**WORK REQUIRED**
Which lines of the data contain the string "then"? Show each of them.

◆ ◆ ◆ ◆ ◆ ◆ ◆

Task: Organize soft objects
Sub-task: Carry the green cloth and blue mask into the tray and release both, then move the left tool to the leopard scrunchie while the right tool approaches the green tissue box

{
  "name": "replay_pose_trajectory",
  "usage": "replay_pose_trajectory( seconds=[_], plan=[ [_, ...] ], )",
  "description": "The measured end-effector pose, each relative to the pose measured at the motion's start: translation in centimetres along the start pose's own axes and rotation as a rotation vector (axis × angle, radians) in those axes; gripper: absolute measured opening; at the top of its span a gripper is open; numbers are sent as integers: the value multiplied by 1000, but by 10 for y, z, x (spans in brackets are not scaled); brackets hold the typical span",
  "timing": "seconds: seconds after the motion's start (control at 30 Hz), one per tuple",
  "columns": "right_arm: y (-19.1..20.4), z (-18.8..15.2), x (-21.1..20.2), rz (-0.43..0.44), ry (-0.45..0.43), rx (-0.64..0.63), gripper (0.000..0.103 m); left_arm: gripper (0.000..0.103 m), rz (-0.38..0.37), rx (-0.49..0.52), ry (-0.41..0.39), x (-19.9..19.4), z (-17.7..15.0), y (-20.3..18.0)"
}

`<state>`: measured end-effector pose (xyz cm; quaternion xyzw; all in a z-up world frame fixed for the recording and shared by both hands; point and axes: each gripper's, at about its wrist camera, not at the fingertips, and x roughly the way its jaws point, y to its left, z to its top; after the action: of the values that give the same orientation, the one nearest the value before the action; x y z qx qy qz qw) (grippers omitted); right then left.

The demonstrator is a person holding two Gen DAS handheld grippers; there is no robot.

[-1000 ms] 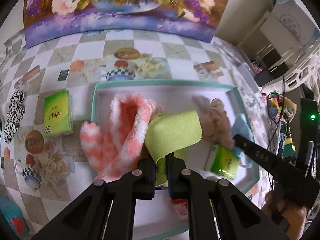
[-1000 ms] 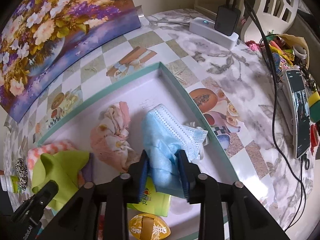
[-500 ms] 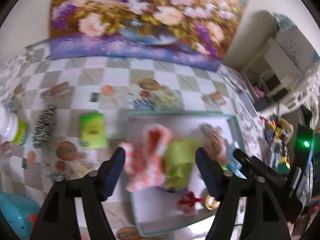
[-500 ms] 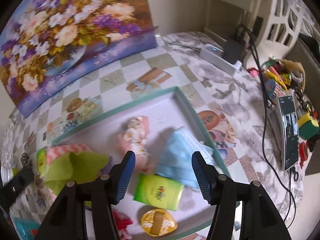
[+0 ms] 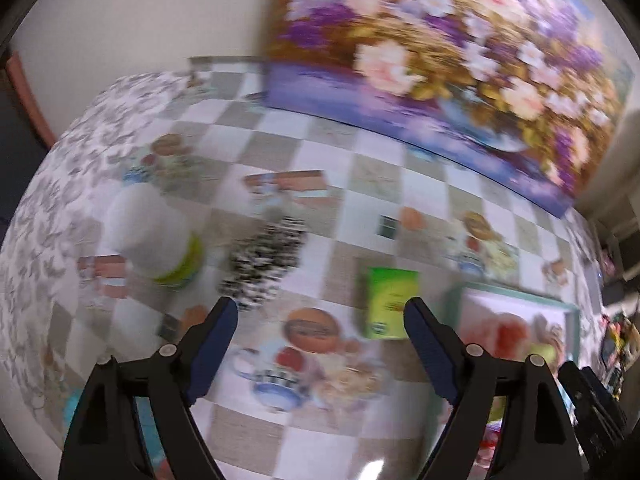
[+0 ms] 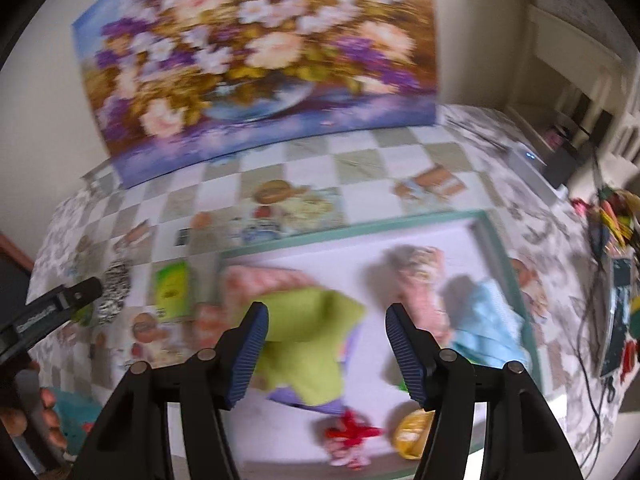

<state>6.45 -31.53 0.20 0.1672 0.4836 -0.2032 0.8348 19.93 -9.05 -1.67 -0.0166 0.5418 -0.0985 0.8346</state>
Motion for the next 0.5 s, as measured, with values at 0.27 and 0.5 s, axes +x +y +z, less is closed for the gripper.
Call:
replay_pose_trajectory(
  seconds=[0.27,0.5],
  plan=[
    [76,3,3,133,-9,-126,65,88,25,-113,26,12,4,41],
    [120,-2,29,171,42,-212,65,88,18,-177,65,30,2,54]
  ],
)
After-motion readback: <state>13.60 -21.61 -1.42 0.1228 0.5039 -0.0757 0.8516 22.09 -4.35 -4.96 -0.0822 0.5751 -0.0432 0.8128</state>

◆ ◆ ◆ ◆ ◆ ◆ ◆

**TASK ANSWER**
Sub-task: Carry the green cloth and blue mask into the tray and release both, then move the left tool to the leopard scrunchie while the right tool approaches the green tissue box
`<state>`: measured end-effector pose (xyz cm; quaternion xyzw; all in a z-up world frame fixed for the recording and shared by both hands; point and axes: each gripper's, at about its wrist camera, not at the fingertips, and x roughly the way its jaws point, y to its left, z to its top; after the action: of the values that give the same orientation, the one nearest the value before the action; x y z qx qy qz qw) (grippers omitted); right then left.

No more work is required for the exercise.